Gargan was born on July 17, 1905, in Brooklyn, New York.[3] His parents— Bill and Irene—had seven children, but only Gargan and his brother Ed survived infancy.[4]

His father was a book maker, sometime saloon owner, and gambler. His mother had been a teacher. He graduated from St. Francis Xavier grade school and went to St. James High School in Brooklyn.[4]

Gargan got his first silent movie job at age seven for Vitagraph Studios. He was paid three dollars and eighty-five cents, which is roughly one-hundred twenty dollars in 2023.[4]
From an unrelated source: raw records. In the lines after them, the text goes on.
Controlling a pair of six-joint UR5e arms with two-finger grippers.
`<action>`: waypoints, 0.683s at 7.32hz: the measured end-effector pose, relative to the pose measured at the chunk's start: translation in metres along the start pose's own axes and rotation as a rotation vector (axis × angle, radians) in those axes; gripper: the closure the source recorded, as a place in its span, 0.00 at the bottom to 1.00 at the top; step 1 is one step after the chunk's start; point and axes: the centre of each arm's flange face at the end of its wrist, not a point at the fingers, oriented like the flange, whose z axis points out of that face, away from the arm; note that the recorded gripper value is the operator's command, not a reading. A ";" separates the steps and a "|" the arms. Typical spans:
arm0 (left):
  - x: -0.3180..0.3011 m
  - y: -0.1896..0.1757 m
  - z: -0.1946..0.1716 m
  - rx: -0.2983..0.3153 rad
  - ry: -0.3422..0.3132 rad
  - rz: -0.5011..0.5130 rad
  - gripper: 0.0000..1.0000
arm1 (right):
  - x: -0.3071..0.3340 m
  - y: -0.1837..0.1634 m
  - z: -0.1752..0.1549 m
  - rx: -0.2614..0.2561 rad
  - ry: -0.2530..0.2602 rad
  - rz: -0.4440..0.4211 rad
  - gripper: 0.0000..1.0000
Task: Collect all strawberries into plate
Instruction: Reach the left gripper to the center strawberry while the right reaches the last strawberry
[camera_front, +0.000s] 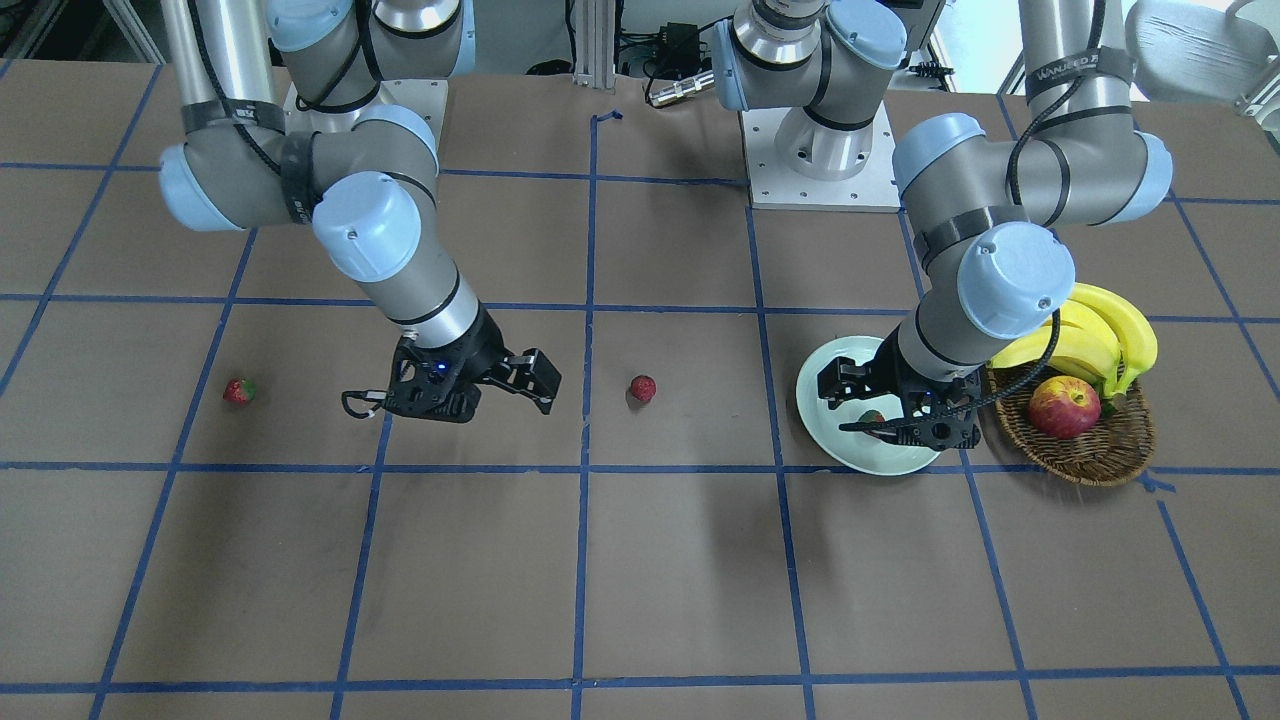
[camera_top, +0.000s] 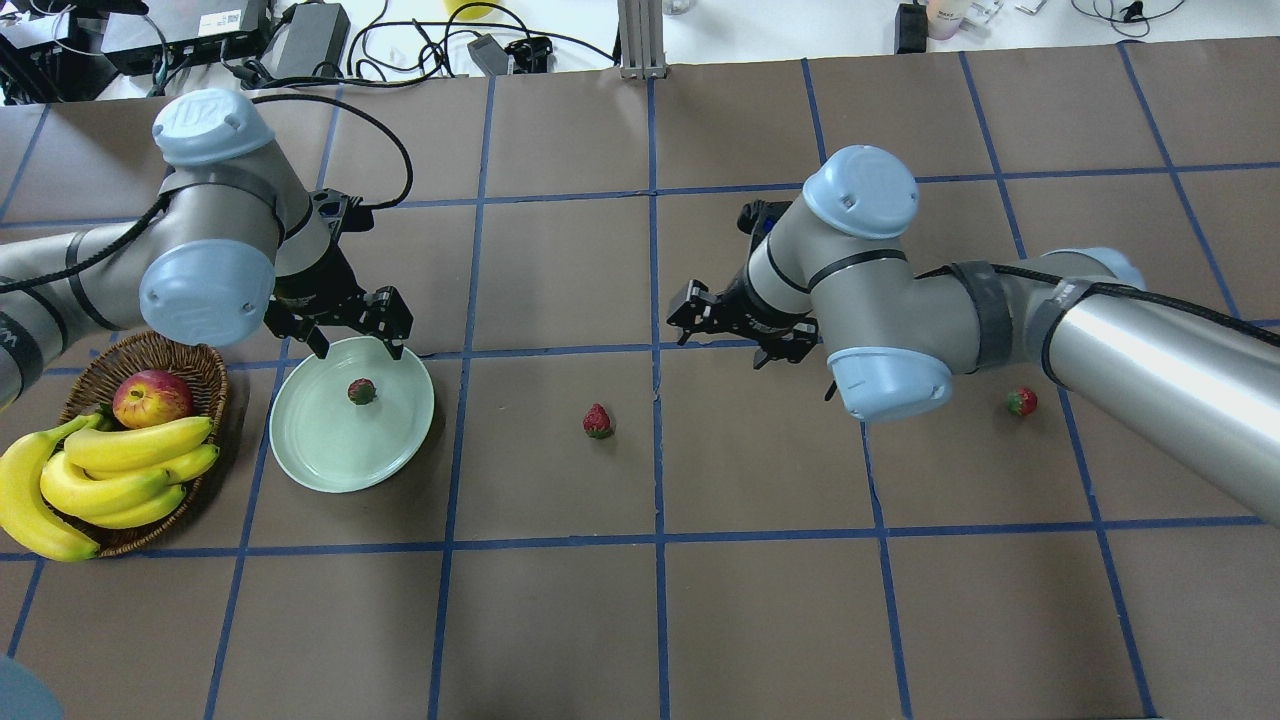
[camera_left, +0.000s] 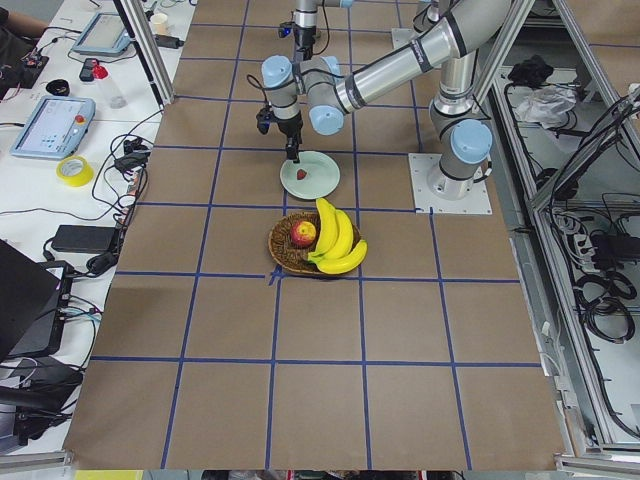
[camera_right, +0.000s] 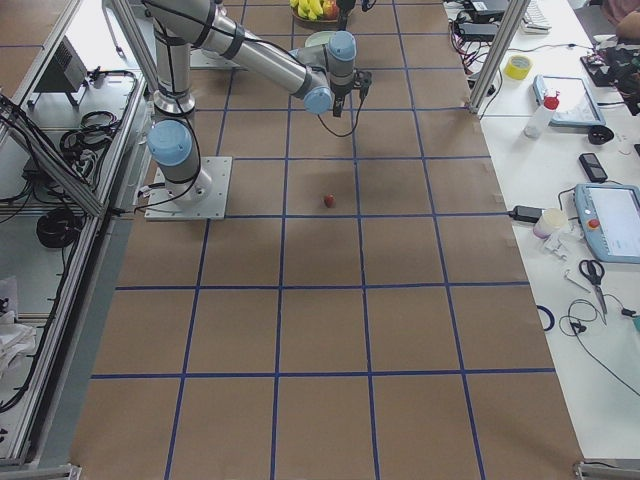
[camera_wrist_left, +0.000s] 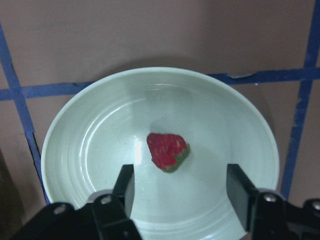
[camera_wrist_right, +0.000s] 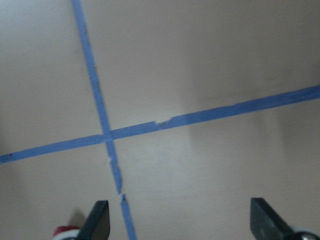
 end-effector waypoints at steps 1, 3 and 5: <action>0.040 0.001 -0.018 0.022 0.025 -0.030 0.00 | 0.028 -0.010 -0.018 0.039 0.090 -0.006 0.00; 0.121 0.010 -0.026 0.049 0.066 -0.121 0.02 | 0.096 -0.029 -0.033 0.051 0.203 -0.081 0.00; 0.183 0.024 0.003 0.073 0.061 -0.193 0.02 | 0.172 -0.042 -0.039 0.016 0.238 -0.135 0.00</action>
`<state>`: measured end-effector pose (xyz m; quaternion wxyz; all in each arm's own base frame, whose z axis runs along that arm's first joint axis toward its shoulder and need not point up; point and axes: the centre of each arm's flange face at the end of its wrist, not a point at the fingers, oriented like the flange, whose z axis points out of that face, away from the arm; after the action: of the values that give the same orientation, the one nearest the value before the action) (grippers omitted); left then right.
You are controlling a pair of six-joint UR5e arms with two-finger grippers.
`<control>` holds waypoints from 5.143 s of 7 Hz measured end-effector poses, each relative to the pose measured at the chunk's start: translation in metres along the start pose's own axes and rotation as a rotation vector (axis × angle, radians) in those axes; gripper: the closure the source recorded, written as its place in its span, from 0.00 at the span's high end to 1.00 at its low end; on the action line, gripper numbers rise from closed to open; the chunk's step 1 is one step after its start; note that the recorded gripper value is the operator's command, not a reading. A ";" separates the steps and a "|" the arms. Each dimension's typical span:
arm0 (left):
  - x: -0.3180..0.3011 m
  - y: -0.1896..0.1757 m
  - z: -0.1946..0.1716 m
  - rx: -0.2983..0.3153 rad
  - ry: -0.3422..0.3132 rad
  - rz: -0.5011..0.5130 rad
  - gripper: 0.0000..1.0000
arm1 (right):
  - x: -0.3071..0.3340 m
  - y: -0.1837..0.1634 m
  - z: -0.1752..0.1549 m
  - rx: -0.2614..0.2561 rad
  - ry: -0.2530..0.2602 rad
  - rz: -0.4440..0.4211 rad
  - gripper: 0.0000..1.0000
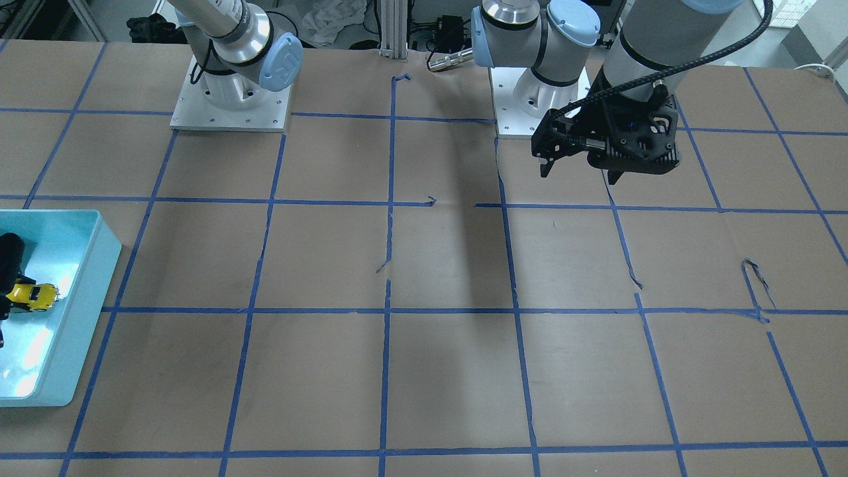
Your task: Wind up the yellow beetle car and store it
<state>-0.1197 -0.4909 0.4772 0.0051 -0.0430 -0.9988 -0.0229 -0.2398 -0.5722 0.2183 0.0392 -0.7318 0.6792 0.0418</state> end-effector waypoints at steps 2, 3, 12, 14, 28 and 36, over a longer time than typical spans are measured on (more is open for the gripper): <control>0.000 0.000 0.000 0.000 -0.001 0.001 1.00 | 0.000 0.000 -0.002 -0.003 0.001 0.003 1.00; 0.000 0.000 0.000 0.000 0.000 -0.001 1.00 | 0.000 0.000 -0.004 -0.005 0.005 0.004 1.00; -0.006 -0.001 -0.001 0.002 0.000 -0.008 1.00 | -0.078 -0.094 -0.281 -0.030 0.073 0.171 1.00; -0.006 0.001 -0.003 0.006 -0.003 -0.007 1.00 | -0.093 -0.108 -0.305 -0.010 0.049 0.238 1.00; 0.002 0.009 0.003 0.005 0.033 -0.005 1.00 | -0.084 -0.429 -0.314 0.081 0.038 1.289 1.00; -0.003 0.013 0.000 0.011 0.024 -0.010 1.00 | -0.084 -0.420 -0.328 0.103 0.120 1.660 1.00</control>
<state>-0.1155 -0.4779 0.4783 0.0173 -0.0378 -0.9990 -0.0181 0.1750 -0.4956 0.5540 -0.0071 0.0082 0.9999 -0.0132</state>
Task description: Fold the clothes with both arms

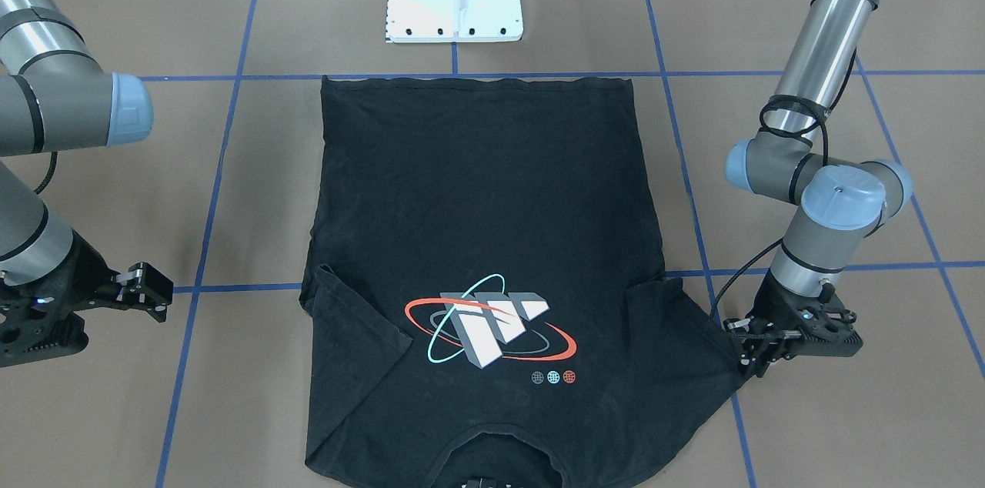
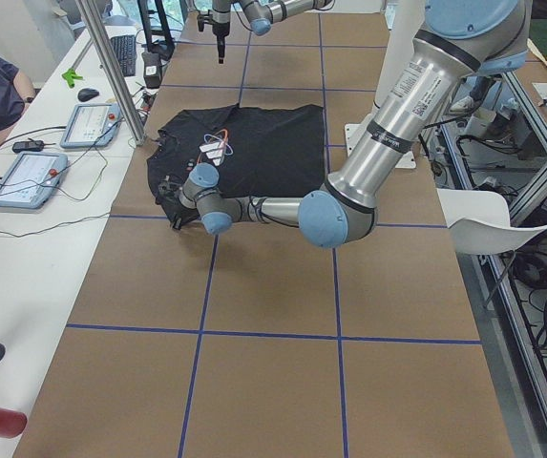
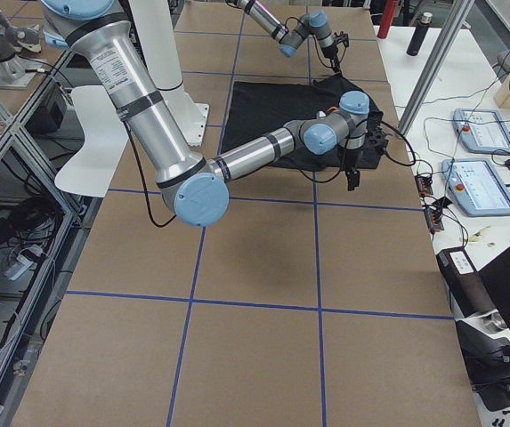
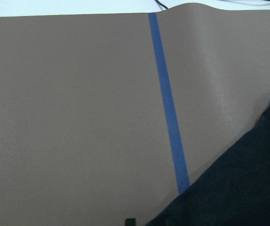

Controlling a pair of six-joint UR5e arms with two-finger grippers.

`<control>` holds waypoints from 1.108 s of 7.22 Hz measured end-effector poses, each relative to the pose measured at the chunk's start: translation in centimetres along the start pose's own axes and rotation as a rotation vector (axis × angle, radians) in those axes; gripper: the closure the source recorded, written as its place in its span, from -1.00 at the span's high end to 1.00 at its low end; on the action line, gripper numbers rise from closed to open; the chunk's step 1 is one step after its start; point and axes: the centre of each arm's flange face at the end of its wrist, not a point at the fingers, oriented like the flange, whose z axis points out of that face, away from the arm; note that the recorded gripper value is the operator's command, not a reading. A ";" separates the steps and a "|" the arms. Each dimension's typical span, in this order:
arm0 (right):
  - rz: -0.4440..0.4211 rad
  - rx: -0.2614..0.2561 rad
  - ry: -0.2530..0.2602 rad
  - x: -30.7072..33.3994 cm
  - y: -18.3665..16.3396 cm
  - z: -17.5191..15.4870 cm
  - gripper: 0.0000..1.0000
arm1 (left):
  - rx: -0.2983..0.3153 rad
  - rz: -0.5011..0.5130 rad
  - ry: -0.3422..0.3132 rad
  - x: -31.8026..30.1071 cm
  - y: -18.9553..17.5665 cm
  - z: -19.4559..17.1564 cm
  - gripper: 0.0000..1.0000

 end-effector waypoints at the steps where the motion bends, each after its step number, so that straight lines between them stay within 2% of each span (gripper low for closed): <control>1: 0.000 0.000 0.000 0.0 0.0 0.0 1.00 | 0.001 0.000 0.002 0.1 0.0 -0.1 -1.00; 4: 0.001 0.000 0.000 0.0 0.0 0.0 1.00 | 0.013 -0.001 0.026 1.5 -0.9 -0.9 -1.00; 8: 0.003 0.002 -0.001 -0.1 0.0 -0.1 1.00 | -0.001 -0.155 0.102 8.9 -5.4 -2.8 -1.00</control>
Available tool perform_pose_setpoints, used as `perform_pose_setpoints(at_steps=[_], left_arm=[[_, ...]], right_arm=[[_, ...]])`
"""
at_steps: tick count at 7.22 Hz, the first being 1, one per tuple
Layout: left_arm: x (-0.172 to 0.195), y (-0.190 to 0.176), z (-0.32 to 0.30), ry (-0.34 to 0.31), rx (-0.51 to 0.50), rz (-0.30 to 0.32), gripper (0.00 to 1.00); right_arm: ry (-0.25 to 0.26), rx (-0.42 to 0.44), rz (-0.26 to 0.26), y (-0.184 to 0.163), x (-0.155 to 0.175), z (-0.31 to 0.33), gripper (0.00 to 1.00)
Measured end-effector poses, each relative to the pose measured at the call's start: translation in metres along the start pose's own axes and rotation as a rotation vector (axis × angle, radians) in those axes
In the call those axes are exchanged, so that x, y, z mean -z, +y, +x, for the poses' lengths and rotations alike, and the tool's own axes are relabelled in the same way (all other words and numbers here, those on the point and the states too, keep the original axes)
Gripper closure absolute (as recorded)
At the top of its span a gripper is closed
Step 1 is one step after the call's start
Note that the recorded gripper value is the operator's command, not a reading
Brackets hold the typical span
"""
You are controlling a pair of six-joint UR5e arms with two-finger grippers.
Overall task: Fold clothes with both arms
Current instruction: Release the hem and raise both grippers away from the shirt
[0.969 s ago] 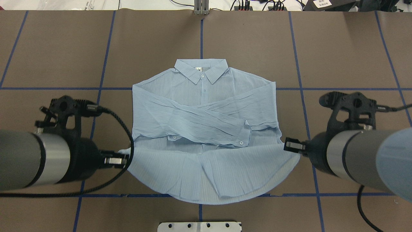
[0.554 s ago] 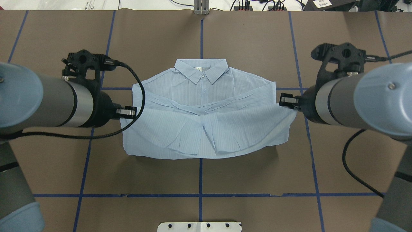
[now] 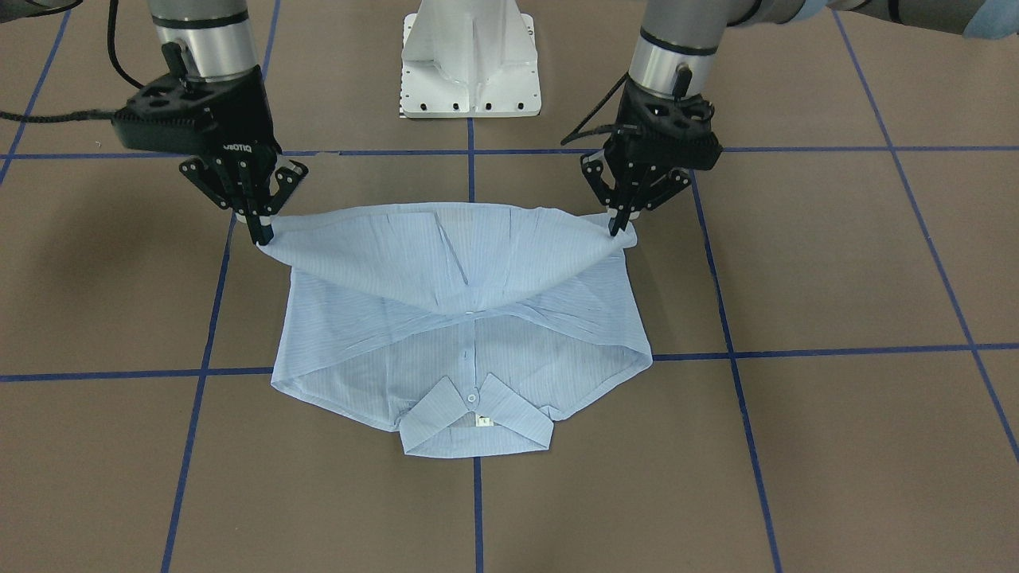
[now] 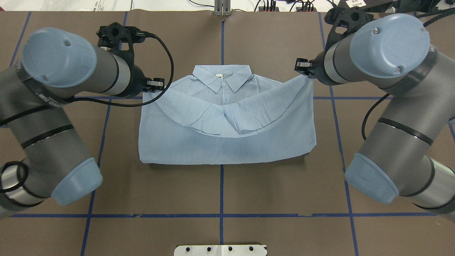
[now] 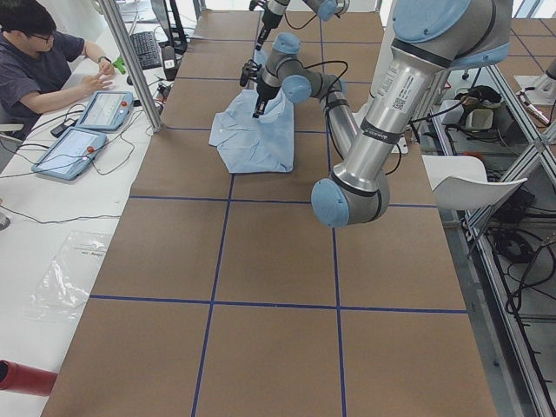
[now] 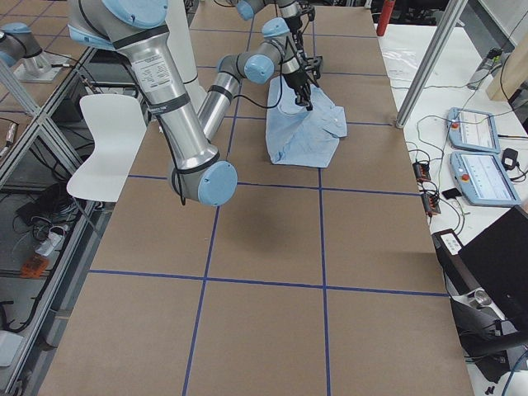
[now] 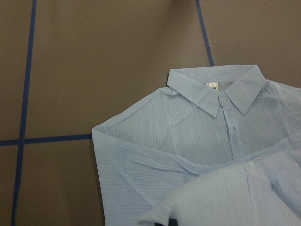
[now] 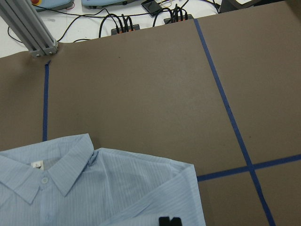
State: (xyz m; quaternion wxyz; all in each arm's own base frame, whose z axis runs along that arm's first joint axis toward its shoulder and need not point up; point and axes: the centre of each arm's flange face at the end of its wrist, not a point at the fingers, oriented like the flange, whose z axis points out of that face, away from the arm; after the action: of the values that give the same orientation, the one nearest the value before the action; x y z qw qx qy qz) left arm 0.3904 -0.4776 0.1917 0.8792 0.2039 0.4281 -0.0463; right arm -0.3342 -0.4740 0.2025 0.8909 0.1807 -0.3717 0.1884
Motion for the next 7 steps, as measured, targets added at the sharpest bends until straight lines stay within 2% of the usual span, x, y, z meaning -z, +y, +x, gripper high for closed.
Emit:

Both Gargan and Ed were big kids. By ten, Gargan was hanging out at his father’s bar in the Sunset Park, Brooklyn. Gargan later said that his mother was more straight-laced, a bit of a prude on the surface, but in reality, she ran with dad all her life and his.” Both parents had good senses of humor.[4]

Gargan grew up going to Sea Gate in the summer and fighting on the side of the Irish kids from Bay Ridge against the Italian kids in empty lots. He played baseball and basketball for St. Francis Xavier grade school and St. James High. He shot pool and ditched school in the spring to scale the Ebbets Field fences to watch the Dodgers and their stars of the 1910s — Zack Wheat and Ivan Olson.[4]

When he was fourteen and working as an ice brusher at the Prospect Park skating rink, Gargan met a girl named Mary Elizabeth Kenny. He was so taken by her that he used his broom to knock her down! Gargan recalled that “She climbed right back up, her eyes spitting fire and her mouth not doing badly either. I knew I was in love.”[4]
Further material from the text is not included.